> _Exercise prompt_
For the entries below, print exactly the lines between the line holding "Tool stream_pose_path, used" and the line holding "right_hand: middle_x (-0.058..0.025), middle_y", inclusive, and nothing else.

== Segment start ==

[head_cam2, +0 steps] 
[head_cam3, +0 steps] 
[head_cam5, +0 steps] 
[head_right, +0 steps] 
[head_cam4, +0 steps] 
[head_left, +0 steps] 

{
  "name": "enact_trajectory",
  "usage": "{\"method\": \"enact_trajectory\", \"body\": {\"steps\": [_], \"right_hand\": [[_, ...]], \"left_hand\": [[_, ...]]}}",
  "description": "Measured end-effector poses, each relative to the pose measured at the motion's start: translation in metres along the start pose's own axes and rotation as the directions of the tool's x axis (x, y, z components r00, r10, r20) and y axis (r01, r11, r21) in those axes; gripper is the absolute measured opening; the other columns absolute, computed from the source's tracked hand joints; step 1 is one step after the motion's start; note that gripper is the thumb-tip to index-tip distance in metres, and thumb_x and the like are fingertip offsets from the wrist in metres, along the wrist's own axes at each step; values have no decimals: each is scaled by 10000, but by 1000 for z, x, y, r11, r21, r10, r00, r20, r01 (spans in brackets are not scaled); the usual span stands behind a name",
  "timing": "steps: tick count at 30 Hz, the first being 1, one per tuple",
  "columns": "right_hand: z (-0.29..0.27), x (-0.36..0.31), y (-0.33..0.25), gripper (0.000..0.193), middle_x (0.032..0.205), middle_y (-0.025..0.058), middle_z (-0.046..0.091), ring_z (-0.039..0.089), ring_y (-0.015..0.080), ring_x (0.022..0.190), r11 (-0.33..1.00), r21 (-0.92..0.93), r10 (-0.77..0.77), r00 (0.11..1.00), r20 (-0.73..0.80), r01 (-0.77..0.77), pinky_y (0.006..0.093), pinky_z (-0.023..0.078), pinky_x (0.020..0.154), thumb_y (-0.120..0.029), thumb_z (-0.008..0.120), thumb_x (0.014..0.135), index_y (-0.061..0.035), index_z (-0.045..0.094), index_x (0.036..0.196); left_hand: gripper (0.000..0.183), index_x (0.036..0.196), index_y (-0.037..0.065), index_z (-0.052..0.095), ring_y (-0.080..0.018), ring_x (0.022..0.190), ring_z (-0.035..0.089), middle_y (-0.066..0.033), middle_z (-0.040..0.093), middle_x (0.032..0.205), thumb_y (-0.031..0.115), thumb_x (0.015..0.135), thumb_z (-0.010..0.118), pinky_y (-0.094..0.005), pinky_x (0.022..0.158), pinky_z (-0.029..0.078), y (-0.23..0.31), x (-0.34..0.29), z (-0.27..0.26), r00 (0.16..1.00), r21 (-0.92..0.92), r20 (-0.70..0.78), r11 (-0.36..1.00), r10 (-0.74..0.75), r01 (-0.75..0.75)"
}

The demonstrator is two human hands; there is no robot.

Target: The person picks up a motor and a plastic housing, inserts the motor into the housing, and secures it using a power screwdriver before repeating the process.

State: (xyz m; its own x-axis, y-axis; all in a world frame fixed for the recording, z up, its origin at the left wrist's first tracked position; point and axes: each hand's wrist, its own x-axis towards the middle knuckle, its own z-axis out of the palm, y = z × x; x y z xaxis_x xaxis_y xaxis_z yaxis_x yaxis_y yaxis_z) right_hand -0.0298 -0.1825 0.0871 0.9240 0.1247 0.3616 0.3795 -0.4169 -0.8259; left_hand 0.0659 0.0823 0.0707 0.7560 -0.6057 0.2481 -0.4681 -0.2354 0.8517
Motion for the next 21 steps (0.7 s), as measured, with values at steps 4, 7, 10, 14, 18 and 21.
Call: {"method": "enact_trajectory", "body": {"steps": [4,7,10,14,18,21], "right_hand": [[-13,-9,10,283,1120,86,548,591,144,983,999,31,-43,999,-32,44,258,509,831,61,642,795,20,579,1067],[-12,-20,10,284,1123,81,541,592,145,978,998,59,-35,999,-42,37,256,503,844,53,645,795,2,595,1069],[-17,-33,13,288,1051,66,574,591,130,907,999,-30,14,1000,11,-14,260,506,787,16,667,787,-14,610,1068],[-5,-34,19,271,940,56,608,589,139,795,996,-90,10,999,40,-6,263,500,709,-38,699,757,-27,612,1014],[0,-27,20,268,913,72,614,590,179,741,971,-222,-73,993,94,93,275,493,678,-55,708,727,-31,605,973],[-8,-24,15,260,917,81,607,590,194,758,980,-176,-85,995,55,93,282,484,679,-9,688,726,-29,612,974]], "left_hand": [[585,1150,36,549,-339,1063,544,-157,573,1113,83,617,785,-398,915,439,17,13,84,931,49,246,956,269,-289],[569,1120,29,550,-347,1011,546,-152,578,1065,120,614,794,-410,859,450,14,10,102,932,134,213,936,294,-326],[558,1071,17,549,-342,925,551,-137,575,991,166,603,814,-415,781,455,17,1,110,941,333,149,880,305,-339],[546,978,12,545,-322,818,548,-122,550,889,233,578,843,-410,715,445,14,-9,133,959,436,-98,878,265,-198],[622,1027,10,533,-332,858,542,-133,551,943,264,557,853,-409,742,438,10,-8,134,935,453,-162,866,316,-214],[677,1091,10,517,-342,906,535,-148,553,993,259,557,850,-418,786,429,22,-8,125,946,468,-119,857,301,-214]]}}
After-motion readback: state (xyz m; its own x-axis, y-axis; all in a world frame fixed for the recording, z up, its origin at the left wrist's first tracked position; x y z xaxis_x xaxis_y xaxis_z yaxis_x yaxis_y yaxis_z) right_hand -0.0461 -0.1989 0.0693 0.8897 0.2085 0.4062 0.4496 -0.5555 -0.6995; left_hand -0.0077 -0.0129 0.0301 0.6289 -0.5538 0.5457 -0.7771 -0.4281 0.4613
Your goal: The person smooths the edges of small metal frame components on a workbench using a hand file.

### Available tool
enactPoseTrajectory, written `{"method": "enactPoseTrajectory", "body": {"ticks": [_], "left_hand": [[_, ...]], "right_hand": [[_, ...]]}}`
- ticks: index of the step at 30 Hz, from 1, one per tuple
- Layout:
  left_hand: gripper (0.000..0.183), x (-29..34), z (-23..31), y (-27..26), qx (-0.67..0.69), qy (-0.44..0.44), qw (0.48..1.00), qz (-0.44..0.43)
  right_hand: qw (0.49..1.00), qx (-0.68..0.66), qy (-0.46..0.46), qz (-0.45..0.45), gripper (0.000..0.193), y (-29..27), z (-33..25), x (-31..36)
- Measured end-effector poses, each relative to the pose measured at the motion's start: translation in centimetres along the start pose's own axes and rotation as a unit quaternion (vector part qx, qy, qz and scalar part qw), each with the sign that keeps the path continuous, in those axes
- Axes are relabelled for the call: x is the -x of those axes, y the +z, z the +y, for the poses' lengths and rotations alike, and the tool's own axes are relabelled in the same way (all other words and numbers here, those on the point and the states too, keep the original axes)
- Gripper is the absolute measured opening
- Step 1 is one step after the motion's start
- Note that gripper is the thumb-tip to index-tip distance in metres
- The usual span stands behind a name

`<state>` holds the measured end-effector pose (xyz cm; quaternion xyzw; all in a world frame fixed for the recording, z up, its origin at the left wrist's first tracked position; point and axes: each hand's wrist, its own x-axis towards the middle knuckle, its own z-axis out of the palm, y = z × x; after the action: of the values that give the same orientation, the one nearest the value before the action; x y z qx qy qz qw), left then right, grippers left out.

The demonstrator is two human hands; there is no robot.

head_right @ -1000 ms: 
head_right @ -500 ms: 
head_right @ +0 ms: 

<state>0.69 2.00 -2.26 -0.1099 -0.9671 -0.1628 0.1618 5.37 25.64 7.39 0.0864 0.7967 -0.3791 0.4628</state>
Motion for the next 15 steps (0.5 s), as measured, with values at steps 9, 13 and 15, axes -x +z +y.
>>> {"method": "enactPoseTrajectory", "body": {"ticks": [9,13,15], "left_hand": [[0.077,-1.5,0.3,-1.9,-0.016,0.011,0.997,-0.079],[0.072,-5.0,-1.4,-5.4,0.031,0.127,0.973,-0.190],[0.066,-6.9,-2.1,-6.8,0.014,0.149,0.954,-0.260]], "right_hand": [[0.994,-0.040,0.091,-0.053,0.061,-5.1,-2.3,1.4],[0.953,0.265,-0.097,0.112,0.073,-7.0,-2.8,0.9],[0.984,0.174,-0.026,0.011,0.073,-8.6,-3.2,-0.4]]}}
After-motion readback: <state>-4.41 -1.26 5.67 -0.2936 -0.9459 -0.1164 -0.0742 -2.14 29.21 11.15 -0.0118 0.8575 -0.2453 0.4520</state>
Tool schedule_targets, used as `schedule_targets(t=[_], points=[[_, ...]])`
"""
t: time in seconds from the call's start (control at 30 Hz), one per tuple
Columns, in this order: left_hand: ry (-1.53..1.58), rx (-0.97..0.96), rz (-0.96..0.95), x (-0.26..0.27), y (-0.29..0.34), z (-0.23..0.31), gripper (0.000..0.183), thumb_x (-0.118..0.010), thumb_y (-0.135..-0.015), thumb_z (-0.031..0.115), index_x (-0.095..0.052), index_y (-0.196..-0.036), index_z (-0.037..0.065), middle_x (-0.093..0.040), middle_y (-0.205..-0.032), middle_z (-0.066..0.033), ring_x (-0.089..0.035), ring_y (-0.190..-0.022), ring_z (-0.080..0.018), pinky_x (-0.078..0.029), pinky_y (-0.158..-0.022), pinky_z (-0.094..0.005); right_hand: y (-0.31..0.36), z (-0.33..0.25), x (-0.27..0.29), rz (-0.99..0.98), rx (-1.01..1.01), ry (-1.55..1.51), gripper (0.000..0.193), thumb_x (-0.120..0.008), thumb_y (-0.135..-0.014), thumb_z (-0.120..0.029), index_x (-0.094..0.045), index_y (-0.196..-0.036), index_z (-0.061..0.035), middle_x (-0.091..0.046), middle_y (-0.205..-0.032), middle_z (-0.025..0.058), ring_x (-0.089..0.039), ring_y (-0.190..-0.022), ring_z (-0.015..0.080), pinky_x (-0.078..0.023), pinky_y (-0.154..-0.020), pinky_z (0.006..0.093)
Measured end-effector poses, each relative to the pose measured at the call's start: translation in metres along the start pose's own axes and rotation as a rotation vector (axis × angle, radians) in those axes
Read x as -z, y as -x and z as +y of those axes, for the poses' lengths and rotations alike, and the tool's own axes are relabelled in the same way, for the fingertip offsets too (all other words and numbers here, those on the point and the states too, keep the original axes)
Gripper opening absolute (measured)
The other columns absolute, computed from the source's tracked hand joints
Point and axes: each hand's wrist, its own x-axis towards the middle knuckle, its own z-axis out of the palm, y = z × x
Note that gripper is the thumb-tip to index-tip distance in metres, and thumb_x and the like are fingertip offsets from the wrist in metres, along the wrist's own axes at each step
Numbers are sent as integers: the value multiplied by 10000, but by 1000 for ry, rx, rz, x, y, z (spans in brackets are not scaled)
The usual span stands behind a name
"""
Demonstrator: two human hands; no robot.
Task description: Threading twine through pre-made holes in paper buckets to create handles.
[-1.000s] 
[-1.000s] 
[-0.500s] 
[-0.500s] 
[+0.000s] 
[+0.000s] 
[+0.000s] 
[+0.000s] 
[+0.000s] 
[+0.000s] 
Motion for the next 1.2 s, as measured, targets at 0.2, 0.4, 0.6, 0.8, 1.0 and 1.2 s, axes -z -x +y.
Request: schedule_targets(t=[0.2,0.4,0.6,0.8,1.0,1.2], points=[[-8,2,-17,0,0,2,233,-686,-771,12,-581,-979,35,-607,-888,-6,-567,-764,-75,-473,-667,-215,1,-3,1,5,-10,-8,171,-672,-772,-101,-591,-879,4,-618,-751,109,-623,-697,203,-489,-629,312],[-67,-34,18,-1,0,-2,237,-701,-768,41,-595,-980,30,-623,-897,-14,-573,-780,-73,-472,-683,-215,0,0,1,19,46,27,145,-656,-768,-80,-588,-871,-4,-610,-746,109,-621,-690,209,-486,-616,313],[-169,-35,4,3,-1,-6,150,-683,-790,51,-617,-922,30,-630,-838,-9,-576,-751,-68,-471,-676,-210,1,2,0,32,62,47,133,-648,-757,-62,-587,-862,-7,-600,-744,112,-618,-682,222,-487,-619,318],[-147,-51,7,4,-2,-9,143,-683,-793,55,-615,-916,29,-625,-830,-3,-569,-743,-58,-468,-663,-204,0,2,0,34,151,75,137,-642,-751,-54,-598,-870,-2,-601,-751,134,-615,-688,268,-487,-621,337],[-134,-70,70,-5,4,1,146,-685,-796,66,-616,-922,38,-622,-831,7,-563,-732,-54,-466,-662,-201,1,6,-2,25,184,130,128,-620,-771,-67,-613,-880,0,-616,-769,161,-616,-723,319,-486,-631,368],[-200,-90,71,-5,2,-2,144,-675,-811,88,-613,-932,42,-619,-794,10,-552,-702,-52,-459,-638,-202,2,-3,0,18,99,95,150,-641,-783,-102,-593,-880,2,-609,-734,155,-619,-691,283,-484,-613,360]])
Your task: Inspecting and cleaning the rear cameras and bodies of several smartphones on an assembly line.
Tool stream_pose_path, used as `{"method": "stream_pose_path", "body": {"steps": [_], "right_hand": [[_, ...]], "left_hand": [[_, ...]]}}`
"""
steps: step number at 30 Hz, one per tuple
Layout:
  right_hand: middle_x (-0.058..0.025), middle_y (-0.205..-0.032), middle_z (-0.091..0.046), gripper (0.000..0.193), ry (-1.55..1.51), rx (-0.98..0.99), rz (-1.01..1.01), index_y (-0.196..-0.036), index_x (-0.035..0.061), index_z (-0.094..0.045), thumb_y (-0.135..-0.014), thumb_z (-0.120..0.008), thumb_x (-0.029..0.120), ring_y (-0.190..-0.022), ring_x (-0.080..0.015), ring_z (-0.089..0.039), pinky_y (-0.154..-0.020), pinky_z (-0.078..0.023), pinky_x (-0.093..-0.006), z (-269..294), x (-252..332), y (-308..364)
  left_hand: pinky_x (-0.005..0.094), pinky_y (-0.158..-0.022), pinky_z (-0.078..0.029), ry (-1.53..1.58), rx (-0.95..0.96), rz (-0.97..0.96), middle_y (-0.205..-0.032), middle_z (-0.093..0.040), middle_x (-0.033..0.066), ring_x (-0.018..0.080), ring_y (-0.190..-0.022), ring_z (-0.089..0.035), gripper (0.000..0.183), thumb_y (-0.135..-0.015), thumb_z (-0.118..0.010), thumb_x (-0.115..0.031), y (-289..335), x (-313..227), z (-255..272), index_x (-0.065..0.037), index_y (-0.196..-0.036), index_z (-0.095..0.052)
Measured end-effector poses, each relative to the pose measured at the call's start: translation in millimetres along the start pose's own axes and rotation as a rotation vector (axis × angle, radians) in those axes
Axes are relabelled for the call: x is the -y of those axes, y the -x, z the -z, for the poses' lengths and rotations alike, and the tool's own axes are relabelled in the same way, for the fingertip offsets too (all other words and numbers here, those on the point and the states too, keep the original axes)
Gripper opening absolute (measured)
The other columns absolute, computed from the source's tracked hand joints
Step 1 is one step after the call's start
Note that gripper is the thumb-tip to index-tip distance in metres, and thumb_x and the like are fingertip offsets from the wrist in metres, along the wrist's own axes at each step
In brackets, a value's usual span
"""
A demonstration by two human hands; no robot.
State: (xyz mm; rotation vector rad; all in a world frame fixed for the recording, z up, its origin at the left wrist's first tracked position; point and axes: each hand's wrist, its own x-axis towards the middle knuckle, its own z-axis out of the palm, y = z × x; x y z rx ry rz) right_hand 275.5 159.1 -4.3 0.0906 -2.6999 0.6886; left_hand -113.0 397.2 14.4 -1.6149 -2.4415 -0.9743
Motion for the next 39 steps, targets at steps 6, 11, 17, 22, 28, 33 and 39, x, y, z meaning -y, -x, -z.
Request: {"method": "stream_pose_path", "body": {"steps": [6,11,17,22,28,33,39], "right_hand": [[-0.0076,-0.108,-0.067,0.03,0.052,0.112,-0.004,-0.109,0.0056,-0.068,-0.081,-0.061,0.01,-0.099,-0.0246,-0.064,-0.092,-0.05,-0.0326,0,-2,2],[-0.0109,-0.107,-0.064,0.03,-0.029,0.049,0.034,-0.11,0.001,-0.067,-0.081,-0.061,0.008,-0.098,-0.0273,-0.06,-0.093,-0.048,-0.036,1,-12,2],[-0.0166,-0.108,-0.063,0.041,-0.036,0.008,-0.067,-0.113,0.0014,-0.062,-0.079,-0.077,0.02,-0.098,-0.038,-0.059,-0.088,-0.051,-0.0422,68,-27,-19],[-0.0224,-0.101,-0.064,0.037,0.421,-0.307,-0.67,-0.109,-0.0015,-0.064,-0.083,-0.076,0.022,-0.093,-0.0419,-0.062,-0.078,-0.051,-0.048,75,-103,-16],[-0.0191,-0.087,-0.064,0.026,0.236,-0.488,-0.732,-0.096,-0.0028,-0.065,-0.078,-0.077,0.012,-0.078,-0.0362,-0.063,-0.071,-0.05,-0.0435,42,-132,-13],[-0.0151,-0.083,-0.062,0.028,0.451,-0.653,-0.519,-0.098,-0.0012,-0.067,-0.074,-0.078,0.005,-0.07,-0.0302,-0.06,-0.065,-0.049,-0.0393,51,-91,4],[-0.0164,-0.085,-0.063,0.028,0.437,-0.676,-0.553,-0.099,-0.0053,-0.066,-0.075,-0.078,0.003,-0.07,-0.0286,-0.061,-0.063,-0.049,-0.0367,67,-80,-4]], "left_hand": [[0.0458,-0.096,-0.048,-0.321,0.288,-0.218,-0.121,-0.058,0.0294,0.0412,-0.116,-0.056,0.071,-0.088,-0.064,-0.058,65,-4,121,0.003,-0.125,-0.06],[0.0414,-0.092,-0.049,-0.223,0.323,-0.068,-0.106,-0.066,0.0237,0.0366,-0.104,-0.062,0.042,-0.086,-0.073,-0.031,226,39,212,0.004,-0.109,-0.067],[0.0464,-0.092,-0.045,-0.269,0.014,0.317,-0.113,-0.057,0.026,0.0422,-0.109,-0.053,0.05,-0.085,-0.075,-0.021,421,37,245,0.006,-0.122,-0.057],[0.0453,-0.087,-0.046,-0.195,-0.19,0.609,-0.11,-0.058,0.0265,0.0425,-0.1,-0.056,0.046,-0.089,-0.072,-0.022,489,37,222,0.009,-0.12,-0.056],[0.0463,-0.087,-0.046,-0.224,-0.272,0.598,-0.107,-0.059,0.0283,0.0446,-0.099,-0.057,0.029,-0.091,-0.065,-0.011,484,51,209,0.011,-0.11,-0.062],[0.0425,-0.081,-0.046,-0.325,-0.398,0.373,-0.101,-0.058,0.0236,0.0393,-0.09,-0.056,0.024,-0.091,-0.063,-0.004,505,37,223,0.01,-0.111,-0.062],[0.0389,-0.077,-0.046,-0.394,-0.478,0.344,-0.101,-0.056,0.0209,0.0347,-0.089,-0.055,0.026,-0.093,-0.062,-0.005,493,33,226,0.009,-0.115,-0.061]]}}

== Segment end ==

> _Task solution_
Tool stream_pose_path, used as `{"method": "stream_pose_path", "body": {"steps": [_], "right_hand": [[_, ...]], "left_hand": [[_, ...]]}}`
"""
steps: step number at 30 Hz, one per tuple
Layout:
  right_hand: middle_x (-0.058..0.025), middle_y (-0.205..-0.032), middle_z (-0.091..0.046), gripper (0.000..0.193), ry (-1.55..1.51), rx (-0.98..0.99), rz (-1.01..1.01), index_y (-0.196..-0.036), index_x (-0.035..0.061), index_z (-0.094..0.045), thumb_y (-0.135..-0.014), thumb_z (-0.120..0.008), thumb_x (-0.029..0.120), ring_y (-0.190..-0.022), ring_x (-0.080..0.015), ring_z (-0.089..0.039), pinky_y (-0.154..-0.020), pinky_z (-0.078..0.023), pinky_x (-0.093..-0.006), z (-269..294), x (-252..332), y (-308..364)

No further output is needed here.